For image-based relocalization in large-scale scenes, existing methods rely on image retrieval or heuristic search, resulting in high computational complexity and substantial memory overhead. This paper introduces a novel paradigm—“visible structure retrieval”—which employs a lightweight neural network to directly predict, in an end-to-end manner, the set of 3D structural points visible from a given input image. By restricting conventional 2D–3D matching to the physically visible subspace, the method eliminates the need for explicit retrieval or hand-crafted heuristics. It jointly leverages structured map priors and a differentiable matching mechanism. Evaluated on multiple large-scale benchmarks, our approach achieves state-of-the-art localization accuracy while reducing matching search complexity to near-linear time and cutting memory consumption by approximately 60%. These improvements significantly enhance both relocalization efficiency and scalability.

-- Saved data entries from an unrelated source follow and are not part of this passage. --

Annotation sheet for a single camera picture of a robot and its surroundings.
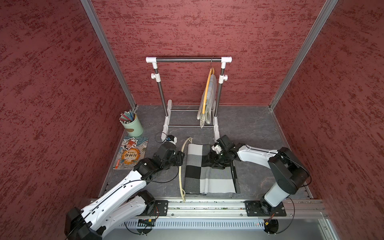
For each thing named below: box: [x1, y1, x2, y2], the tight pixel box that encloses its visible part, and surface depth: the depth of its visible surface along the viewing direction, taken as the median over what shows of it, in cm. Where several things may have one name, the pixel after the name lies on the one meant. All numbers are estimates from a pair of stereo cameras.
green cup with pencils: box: [119, 109, 144, 137], surface depth 97 cm
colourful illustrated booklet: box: [113, 136, 149, 170], surface depth 97 cm
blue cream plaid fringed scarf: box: [197, 74, 217, 129], surface depth 92 cm
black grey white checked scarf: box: [183, 143, 241, 195], surface depth 85 cm
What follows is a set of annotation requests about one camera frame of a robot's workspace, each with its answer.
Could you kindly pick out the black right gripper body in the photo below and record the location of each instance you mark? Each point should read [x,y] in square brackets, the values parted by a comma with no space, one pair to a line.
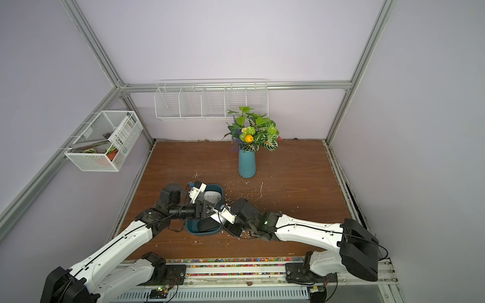
[234,227]

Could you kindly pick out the teal plastic storage box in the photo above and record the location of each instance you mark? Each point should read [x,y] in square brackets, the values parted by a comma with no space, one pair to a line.
[191,224]

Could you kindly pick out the white wire wall shelf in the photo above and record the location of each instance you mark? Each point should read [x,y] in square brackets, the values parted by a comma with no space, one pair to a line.
[209,99]

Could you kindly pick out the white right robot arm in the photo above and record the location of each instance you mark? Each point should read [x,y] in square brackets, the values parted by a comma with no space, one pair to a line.
[346,246]

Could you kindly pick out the large white grey mouse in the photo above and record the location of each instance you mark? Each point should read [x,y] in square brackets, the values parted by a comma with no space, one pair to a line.
[212,197]

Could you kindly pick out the metal base rail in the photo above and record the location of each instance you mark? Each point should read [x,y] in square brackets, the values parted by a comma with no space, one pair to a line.
[275,279]

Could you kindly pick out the artificial plant bouquet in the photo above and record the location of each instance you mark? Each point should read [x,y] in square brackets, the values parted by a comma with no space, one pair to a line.
[252,131]

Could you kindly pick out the white mesh side basket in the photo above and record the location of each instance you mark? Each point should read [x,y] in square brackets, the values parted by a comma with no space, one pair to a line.
[105,143]

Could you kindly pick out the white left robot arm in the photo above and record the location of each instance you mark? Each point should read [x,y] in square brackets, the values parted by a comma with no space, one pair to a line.
[91,280]

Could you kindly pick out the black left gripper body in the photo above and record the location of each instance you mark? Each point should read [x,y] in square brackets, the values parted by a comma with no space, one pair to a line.
[198,214]

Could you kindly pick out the teal ceramic vase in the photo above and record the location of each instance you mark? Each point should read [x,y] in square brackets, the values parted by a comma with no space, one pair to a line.
[247,164]

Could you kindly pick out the black mouse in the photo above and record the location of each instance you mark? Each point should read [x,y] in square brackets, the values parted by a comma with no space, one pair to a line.
[208,226]

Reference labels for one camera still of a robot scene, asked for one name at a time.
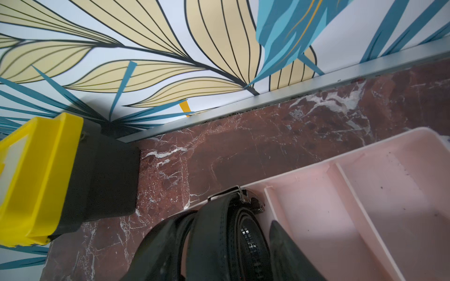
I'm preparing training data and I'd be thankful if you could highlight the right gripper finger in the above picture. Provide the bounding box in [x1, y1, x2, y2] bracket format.
[269, 221, 326, 281]

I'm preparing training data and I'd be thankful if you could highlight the pink divided storage tray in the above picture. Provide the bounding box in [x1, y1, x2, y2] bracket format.
[182, 127, 450, 281]

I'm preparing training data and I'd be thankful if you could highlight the yellow black toolbox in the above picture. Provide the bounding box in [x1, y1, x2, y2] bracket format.
[1, 113, 140, 247]

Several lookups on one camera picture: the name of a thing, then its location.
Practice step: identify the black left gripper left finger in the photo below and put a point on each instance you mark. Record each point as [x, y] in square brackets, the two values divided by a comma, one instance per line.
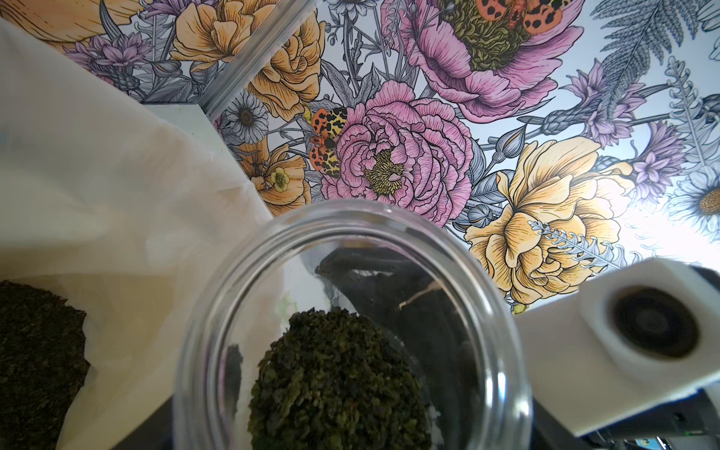
[156, 432]

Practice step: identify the dumped tea leaves pile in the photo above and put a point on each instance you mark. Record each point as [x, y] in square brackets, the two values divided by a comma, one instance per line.
[42, 365]

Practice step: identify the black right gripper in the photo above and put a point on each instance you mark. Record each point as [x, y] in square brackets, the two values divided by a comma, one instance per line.
[690, 423]

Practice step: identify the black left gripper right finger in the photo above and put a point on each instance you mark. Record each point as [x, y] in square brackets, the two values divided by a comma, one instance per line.
[549, 434]

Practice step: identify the aluminium corner post right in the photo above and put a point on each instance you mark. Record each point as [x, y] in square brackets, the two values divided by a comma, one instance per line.
[280, 61]

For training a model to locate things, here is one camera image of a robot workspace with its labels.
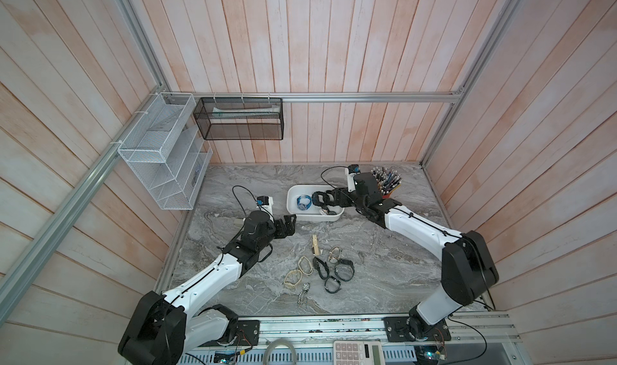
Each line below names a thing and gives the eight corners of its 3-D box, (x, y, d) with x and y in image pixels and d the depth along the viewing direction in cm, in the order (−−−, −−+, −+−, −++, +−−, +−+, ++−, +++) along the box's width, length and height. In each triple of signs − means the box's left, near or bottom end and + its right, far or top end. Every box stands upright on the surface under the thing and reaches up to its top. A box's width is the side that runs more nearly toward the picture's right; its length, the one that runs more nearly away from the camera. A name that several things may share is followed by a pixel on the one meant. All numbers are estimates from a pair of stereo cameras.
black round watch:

Accurate camera pose estimation from an image observation in a previously mapped environment is commonly done through structure-based methods: by finding correspondences between 2D keypoints on the image and 3D structure points in the map. In order to make this correspondence search tractable in large scenes, existing pipelines either rely on search heuristics, or perform image retrieval to reduce the search space by comparing the current image to a database of past observations. However, these approaches result in elaborate pipelines or storage requirements that grow with the number of past observations. In this work, we propose a new paradigm for making structure-based relocalisation tractable. Instead of relying on image retrieval or search heuristics, we learn a direct mapping from image observations to the visible scene structure in a compact neural network. Given a query image, a forward pass through our novel visible structure retrieval network allows obtaining the subset of 3D structure points in the map that the image views, thus reducing the search space of 2D-3D correspondences. We show that our proposed method enables performing localisation with an accuracy comparable to the state of the art, while requiring lower computational and storage footprint.